Mercy - Die Stunde Der Rache Ist Nah
»Bentz dachte, er würde mir das Leben
retten, als er den Jungen erschossen hat. Ein ehrenwertes Motiv, trotzdem
halte ich ihn nicht für einen Heiligen. Er hat genauso Fehler gemacht wie wir
alle. Ich persönlich glaube, dass irgendein kranker Scheißkerl ihm was anhängen
will, und genau den sollten wir finden.«
Bentz umklammerte das Lenkrad und versuchte,
sich über die Grenze zwischen Realität und Einbildung klarzuwerden.

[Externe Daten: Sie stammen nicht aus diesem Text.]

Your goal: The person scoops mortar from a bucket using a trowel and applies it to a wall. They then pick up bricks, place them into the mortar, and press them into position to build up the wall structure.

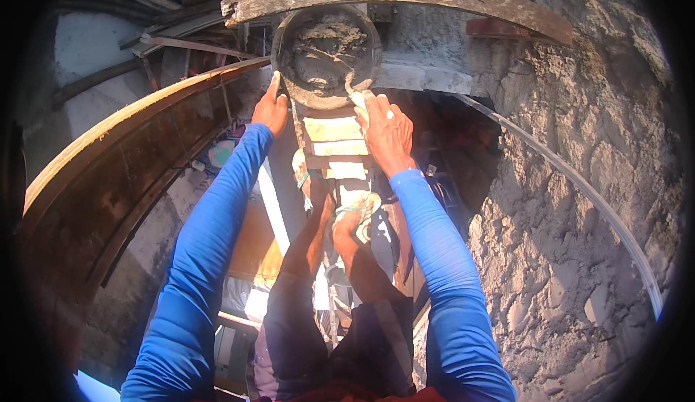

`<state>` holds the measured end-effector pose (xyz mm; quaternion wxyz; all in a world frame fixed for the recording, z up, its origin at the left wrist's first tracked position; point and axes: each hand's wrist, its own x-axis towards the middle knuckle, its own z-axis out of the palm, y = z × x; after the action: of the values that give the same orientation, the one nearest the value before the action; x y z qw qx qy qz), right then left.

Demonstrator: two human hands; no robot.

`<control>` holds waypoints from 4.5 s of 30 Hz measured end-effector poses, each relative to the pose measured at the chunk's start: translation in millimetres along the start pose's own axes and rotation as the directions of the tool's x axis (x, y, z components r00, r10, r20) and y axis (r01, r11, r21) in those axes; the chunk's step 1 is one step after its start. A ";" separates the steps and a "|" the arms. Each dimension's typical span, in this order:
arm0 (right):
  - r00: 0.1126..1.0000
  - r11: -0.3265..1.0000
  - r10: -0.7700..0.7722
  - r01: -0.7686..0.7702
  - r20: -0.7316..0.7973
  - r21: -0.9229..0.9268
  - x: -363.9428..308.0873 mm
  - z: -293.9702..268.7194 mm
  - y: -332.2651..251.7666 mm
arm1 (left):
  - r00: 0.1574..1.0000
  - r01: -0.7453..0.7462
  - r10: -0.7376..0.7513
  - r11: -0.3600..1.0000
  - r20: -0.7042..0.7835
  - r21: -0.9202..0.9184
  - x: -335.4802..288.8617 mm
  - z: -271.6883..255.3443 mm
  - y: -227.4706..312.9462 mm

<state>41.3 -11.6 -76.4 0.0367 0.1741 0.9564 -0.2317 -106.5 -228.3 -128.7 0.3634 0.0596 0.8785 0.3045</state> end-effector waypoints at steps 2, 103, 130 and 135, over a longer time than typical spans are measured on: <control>0.985 0.993 0.077 -0.062 0.154 -0.104 2.3 -4.1 -1.8 | 1.000 0.002 -0.003 0.999 -0.016 -0.053 -3.1 3.3 -0.4; 0.685 0.168 0.692 0.157 -0.229 0.973 39.9 -796.4 119.0 | 0.993 -0.032 0.041 0.996 -0.112 0.083 -349.6 -220.3 140.5; 0.876 0.772 0.332 -0.038 -0.351 0.635 423.1 -887.1 176.7 | 0.967 0.245 -0.239 0.967 0.094 -0.065 -330.3 -184.5 222.6; 0.844 0.953 0.219 -0.078 -0.489 0.291 399.9 -883.3 174.4 | 0.963 0.256 -0.246 0.962 0.106 -0.094 -337.3 -187.0 215.0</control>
<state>-263.0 662.7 574.2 -0.2258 0.3071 0.8757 -0.2963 -11.9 -256.6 301.6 0.4423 -0.0576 0.8435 0.2992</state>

Hatte er Jennifer gesehen?
War die Wahnsinnige, die in den Ozean gesprungen
war, tatsächlich noch am Leben und machte sich über ihn lustig, oder war sie
nichts als ein Hirngespinst? Ohne eine Antwort auf diese Fragen zu finden,
fuhr er auf direktem Wege nach Encino. Das Einzige, was er mit Bestimmtheit
wusste, war, dass darin seine letzte Hoffnung bestand, jetzt, da es nicht mehr
möglich war, Olivia über ihr Handy-GPS zu orten.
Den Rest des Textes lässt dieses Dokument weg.